Myoviridae was a family of bacteriophages in the order Caudovirales. The family Myoviridae and order Caudovirales have now been abolished, with the term myovirus now used to refer to the morphology of viruses in this former family. Bacteria and archaea serve as natural hosts. There were 625 species in this family, assigned to eight subfamilies and 217 genera.

==Subdivisions==
The subfamily Tevenvirinae (synonym: Tequatrovirinae) is named after its type species Enterobacteria phage T4. Members of this subfamily are morphologically indistinguishable and have moderately elongated heads of about 110 nanometers (nm) in length, 114 nm long tails with a collar, base plates with short spikes and six long kinked tail fibres. The genera within this subfamily are divided on the basis of head morphology with the genus Tequatrovirus (Provisional name: T4virus) having a head length of 137 nm and those in the genus Schizotequatrovirus being 111 nm in length. Within the genera on the basis of protein homology the species have been divided into a number of groups.

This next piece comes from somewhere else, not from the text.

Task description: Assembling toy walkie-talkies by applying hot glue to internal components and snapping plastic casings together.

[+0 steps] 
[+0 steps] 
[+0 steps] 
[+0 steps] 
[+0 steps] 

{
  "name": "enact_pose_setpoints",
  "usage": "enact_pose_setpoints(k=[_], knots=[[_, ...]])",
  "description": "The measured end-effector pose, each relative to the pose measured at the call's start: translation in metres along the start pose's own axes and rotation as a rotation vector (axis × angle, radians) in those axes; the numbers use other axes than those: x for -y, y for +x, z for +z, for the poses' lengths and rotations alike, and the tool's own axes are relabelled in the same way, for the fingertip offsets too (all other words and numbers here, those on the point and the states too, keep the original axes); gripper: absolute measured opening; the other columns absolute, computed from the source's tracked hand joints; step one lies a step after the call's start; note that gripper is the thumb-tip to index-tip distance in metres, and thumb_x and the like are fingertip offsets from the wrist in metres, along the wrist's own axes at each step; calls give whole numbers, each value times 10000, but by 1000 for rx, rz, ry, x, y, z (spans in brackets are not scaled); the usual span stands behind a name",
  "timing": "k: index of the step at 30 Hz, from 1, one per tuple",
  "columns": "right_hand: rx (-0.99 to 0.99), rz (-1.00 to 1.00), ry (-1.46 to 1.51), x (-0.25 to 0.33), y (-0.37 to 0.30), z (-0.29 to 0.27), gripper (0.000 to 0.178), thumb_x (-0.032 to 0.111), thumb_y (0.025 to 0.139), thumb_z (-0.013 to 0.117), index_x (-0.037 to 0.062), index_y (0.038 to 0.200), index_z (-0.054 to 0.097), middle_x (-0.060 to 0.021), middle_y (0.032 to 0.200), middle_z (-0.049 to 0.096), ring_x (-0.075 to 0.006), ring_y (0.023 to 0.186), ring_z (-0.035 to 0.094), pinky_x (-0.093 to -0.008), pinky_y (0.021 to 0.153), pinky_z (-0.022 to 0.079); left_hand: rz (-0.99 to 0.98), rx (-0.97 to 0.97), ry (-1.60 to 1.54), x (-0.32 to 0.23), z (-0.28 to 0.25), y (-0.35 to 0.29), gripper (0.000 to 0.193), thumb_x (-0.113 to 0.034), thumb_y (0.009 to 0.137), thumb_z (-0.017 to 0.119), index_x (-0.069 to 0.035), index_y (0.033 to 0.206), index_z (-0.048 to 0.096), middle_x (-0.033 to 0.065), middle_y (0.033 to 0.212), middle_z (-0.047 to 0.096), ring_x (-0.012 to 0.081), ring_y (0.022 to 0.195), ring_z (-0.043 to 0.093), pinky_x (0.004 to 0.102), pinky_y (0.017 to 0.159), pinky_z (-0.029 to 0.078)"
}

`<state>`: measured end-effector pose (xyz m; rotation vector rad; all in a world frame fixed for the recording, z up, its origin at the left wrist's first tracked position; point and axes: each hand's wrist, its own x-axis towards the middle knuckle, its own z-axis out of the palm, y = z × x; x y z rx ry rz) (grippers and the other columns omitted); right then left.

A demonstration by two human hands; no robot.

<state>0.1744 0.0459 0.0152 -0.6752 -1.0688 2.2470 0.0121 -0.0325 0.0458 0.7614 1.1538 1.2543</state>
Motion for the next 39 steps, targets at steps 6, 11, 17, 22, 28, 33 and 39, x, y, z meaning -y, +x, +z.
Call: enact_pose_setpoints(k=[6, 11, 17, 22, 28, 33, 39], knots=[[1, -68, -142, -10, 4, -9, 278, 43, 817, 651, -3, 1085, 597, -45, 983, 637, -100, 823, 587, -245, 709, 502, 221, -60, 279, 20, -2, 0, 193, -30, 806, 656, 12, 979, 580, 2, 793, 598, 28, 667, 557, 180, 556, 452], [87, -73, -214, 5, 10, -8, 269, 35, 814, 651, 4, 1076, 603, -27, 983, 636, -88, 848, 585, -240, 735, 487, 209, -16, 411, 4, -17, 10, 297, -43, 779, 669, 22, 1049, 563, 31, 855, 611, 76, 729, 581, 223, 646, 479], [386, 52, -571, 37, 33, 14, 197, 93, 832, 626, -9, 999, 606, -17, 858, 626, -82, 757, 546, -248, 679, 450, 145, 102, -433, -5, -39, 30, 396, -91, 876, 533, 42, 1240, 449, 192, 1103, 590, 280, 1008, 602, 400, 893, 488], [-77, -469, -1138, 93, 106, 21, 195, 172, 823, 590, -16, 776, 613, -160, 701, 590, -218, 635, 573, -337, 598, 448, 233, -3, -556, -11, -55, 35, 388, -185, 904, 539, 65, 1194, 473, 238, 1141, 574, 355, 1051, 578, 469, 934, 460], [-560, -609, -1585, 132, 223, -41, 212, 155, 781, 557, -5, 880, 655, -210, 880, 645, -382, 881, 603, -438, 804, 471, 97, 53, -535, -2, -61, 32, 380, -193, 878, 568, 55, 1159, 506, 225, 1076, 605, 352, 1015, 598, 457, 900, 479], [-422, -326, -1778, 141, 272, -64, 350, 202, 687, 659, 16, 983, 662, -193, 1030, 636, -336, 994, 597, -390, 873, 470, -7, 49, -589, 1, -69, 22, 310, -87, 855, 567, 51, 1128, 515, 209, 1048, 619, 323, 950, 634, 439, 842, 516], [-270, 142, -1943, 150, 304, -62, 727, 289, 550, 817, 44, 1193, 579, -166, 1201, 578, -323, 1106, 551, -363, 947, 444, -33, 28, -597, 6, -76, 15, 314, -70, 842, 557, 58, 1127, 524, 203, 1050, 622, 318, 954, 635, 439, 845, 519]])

The subfamily Peduovirinae has virions with heads of 60 nm in diameter and tails of 135 × 18 nm. These phages are easily identified because contracted sheaths tend to slide off the tail core. The P" phage is the type species.

The subfamily Spounavirinae are all virulent, broad-host range phages that infect members of the Bacillota. They possess isometric heads of 87-94 nm in diameter and conspicuous capsomers, striated 140-219 nm long tails and a double base plate. At the tail tip are globular structures now known to be the base plate spikes and short kinked tail fibres with six-fold symmetry. Members of this group usually possess large (127–142 kb) nonpermuted genomes with 3.1–20 kb terminal redundancies. The name for this subfamily is derived from SPO plus una (Latin for one).

The haloviruses HF1 and HF2 belong to the same genus but since they infect archaea rather than bacteria, they are likely to be placed in a separate genus once their classification has been settled.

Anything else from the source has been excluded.